Work to be completed - Would you return every line of the listing below that has "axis" in it?

Data excerpt -

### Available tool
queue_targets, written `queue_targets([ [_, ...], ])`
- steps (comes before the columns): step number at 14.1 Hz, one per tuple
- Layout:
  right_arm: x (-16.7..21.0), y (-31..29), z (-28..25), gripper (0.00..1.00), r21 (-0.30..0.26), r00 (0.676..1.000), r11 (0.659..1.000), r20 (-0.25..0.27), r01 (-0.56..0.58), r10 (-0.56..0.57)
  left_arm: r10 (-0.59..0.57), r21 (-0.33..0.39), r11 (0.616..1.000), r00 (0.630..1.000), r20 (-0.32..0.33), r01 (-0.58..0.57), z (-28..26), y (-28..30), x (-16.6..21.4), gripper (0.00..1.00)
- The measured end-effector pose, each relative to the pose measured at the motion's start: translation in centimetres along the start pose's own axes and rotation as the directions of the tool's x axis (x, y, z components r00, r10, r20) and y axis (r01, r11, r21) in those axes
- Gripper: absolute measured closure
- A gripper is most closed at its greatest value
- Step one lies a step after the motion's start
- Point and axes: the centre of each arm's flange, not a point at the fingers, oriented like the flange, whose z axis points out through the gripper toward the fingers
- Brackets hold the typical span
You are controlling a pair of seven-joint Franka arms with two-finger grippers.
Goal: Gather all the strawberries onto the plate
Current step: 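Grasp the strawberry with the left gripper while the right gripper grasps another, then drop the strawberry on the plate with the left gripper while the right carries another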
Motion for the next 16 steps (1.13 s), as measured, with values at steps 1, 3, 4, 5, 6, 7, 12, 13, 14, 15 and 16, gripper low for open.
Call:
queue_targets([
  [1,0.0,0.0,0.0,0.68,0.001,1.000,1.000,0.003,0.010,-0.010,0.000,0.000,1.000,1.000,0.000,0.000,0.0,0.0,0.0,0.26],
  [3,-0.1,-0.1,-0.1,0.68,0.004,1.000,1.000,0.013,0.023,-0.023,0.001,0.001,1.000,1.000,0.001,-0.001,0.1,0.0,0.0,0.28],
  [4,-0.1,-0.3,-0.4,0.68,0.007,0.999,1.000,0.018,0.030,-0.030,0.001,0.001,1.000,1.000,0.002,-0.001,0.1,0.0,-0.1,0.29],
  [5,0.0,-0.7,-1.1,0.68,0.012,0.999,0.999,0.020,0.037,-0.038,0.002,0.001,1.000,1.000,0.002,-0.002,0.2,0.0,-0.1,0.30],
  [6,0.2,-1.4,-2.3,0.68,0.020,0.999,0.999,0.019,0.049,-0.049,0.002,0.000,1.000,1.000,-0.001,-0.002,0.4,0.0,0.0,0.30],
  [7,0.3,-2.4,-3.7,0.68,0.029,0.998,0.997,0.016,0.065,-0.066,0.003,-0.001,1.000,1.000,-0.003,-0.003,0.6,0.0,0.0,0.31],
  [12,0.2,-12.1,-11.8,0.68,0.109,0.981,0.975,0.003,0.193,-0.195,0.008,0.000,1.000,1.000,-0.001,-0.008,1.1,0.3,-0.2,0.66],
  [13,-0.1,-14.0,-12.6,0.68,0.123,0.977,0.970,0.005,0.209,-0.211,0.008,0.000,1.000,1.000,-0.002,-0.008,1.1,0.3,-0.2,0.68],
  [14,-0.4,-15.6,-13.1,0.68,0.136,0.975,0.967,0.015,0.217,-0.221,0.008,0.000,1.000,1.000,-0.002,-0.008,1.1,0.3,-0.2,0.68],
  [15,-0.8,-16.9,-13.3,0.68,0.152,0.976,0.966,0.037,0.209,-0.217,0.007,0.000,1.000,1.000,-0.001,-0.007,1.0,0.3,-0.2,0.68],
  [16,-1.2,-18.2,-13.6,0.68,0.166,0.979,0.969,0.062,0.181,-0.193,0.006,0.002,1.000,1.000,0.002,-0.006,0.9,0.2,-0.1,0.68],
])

Solution to this task -
- The measured end-effector pose, each relative to the pose measured at the motion's start: translation in centimetres along the start pose's own axes and rotation as the directions of the tool's x axis (x, y, z components r00, r10, r20) and y axis (r01, r11, r21) in those axes
- Point and axes: the centre of each arm's flange, not a point at the fingers, oriented like the flange, whose z axis points out through the gripper toward the fingers

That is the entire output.